Monday, March 8, 2010

H.A.T.E.U.

Going through a tough break up can really try your personal resolve in ways you may have never imagined. Depending on the number of years invested, the transgression committed, or even the realization that the two of you just aren't going to work, can be a tough bite to swallow. No one likes feeling like they have failed- no one. There are so many emotions you go through in those first few weeks or months when you are newly released. The grieving process truly applies here like no other. Sometimes we are ready, so the steps are quick. In that instance, we are so OVER that individual, that we don't even realise we have gone through all of the different phases- its straight up "On-to-the-next...". Other times we are so broken, we can distinctly feel every single step of the way: the Denial and Isolation, the Anger, the Bargaining, the Depression, and then finally the breakthrough when we get to Acceptance.

If any one feels you, boo, I feel you. I had a tough break up a few years back- so tough I never actually made it to the last and final phase, Acceptance (truly another story for another time). But I can remember transitioning in and around those first 4 phases over and over again for nearly a year. It was truly an emotional roller coaster: Not believing we had really failed at something I wanted so much, then mad at her, then him, and finally mad at myself. I played stupid games with myself through the bargaining process, "Im only going to call him once today", "Baby, I just want to be with you, whatever that means", "I've decided, we cant talk anymore" (then calling him the next day). Girl, I was a total mess- (just so you know, I've been giving myself a MAJOR side eye as I recall some of those all too familiar feelings and delusions.) I distinctly remember the depression- not getting out of bed, not applying myself, staying away from friends.

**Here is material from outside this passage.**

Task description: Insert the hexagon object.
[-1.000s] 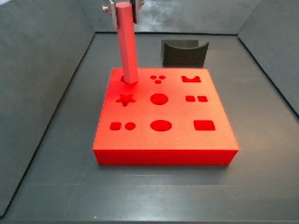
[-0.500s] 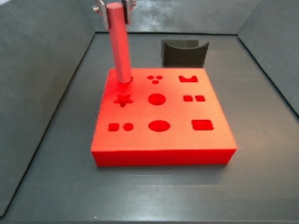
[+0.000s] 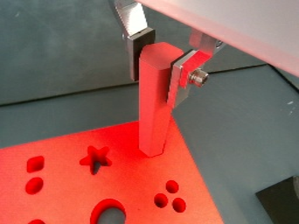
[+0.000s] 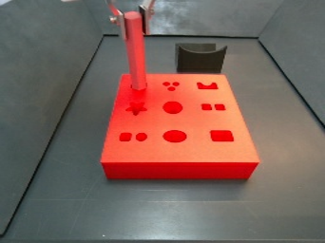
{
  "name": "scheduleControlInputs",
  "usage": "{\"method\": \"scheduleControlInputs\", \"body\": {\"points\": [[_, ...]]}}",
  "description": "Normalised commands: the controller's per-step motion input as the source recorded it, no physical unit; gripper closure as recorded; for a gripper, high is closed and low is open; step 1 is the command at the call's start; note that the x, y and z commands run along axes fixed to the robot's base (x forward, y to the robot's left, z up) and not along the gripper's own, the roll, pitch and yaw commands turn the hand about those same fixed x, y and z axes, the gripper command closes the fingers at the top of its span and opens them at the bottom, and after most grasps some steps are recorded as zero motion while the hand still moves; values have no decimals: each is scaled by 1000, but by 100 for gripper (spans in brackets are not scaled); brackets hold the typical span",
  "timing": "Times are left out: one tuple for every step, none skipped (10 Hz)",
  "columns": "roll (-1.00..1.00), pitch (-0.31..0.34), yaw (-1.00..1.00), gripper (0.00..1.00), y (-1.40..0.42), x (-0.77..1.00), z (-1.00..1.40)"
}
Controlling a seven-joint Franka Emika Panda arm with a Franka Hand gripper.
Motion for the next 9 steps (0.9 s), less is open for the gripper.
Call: {"method": "scheduleControlInputs", "body": {"points": [[181, 59, 0, 100, -77, 106, -291], [307, 21, -63, 100, -163, -14, -389], [210, 43, -43, 100, -63, 0, -557], [-60, 0, -294, 100, 103, 0, -623], [-406, -103, -280, 100, 163, 0, -320], [-446, -87, -214, 100, 157, 0, -249], [-440, -91, -171, 100, 191, 0, -254], [-29, 0, 0, 100, 0, 0, 0], [0, 0, 0, 100, 0, -17, -3]]}}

Every sad song that came on the radio made me think of him and sent me reeling into a perpetual and confusing cycle of denial, depression, poor reasoning, and even begging! Thank the Lord for deliverance! But sometimes, a special song would come on that old faithful ipod, giving me a glimmer of hope- some R&B crooner saying they weren't gonna cry, they were through with love because ain't no feeling like being free, etc.-- which helped me to get a little closer to recovery. Mariah Carey's most recent album, Memoirs of an Imperfect Angel has one such song that you should DEFINITELY get familiar with no matter your current relationship status.

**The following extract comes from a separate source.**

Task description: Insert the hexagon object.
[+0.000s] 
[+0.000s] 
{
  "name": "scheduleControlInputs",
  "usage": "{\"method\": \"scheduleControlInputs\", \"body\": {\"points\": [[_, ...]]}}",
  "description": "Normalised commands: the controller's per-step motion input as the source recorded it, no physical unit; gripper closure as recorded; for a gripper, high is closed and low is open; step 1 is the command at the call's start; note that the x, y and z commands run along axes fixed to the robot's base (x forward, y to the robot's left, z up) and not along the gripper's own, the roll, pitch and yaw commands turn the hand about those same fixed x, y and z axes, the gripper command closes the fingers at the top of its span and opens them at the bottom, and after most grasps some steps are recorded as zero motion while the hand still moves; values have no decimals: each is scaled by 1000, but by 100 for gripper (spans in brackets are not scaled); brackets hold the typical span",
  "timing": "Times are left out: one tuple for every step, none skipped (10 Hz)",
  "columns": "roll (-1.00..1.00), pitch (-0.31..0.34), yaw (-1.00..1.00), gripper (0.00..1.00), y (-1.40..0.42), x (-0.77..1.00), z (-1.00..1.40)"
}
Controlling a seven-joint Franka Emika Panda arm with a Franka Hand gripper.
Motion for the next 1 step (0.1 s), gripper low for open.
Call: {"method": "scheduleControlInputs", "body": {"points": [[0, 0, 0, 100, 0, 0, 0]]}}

"I can't wait to hate you/ make you, pain like i do.. /still can't shake you off.. /I can't wait to break through these emotional changes.. /seems like such a loss cause /I can't wait to face you, break you, down so low /there's no place left to go../ I cant wait to hate you..."

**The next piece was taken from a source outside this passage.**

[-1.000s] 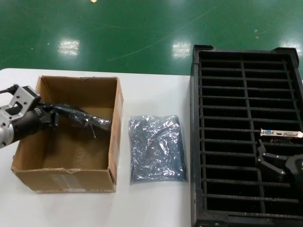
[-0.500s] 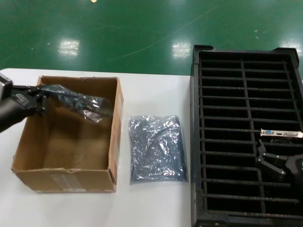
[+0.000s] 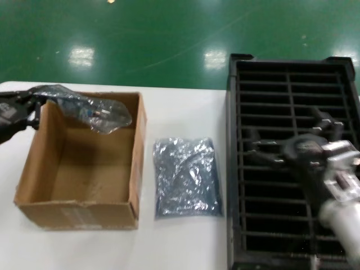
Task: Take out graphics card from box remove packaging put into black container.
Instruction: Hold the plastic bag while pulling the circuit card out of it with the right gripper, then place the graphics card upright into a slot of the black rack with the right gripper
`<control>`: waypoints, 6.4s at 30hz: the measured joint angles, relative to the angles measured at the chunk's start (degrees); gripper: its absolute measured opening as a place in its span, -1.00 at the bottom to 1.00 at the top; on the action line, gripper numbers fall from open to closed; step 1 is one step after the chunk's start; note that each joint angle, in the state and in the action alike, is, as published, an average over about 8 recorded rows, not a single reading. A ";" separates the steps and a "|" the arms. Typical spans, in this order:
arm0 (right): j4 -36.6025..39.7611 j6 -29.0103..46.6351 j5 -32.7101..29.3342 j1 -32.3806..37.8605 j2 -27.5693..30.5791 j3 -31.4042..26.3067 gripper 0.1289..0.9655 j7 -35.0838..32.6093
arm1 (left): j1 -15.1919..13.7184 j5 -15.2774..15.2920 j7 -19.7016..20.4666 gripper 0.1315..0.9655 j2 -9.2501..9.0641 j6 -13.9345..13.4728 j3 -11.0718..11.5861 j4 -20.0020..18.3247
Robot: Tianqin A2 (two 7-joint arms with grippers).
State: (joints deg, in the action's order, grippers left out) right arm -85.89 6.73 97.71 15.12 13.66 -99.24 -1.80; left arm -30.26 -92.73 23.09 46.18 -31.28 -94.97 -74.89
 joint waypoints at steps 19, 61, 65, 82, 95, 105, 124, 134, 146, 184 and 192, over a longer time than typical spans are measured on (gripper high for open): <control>32.14 11.57 33.75 24.64 -13.41 -21.48 0.87 -32.91 | 3.17 -4.73 2.70 -0.98 2.44 1.28 1.24 -2.97; 40.49 14.32 60.02 31.28 -13.66 -36.24 -0.78 -47.13 | -3.67 -3.25 2.91 -0.98 0.18 0.39 -5.34 0.52; 40.80 14.53 60.02 31.35 -13.66 -36.14 -0.87 -47.14 | -3.25 -3.33 2.63 -0.98 -0.01 0.14 -5.61 -0.61; 42.21 15.21 60.01 32.47 -13.66 -37.70 -0.98 -47.49 | -2.82 -3.98 4.07 -0.98 -0.08 0.13 -5.60 -2.75; 42.60 16.13 60.01 32.64 -13.66 -38.36 -0.75 -47.97 | -3.46 -3.69 5.96 -0.98 -0.06 0.19 -5.98 -2.90; 43.33 16.62 60.01 32.89 -13.66 -38.30 -0.72 -48.12 | -2.26 -3.19 4.81 -0.98 0.02 -0.75 -6.88 -4.84; 41.31 15.22 56.81 31.67 -13.49 -35.32 -0.86 -47.91 | -1.85 2.35 3.98 -0.98 0.12 2.52 -7.33 -4.43; 25.12 6.11 41.56 27.53 -6.70 -34.75 -0.86 -34.13 | -1.33 4.75 1.12 -0.98 -0.28 5.78 -5.82 -2.50; -2.54 -15.57 45.57 32.38 13.79 -51.71 -0.86 -24.66 | -1.63 -0.70 -4.78 -0.98 -2.89 6.44 -2.11 0.44; -11.84 -93.06 60.02 46.90 -8.25 -29.90 -0.86 -98.90 | -0.61 -32.12 -19.45 -0.98 -27.18 -9.74 13.11 12.95; -5.72 -96.24 60.02 45.27 -12.99 -23.88 -0.86 -119.21 | -1.77 -33.94 -21.18 -0.98 -27.61 -12.69 14.16 17.95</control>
State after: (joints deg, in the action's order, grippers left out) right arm -91.61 -89.52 157.73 60.40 0.67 -123.13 -121.01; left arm -32.03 -126.66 1.90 18.56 -43.97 -80.81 -56.94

H.A.T.E.U. (abbreviation for Having A Typical Emotional Upset), the third song on the album, focuses on the Anger phase of the recovery process. Though Mimi places H.A.T.ing him further towards the end of the grief cycle- the sentiment is truly SPOT ON. All we really want to do when we have been hurt or left or have lost someone is to get to that point where you really just don't give a damn anymore. Mariah suggests that if she could just get to the point where she hates him, that maybe she can finally move on, but as long as she cares in the way she currently does- she can never be free. Ms. Mimi Cannon truly delivers with this one. Have a listen, I'm sure if you've ever been there, you will absolutely relate.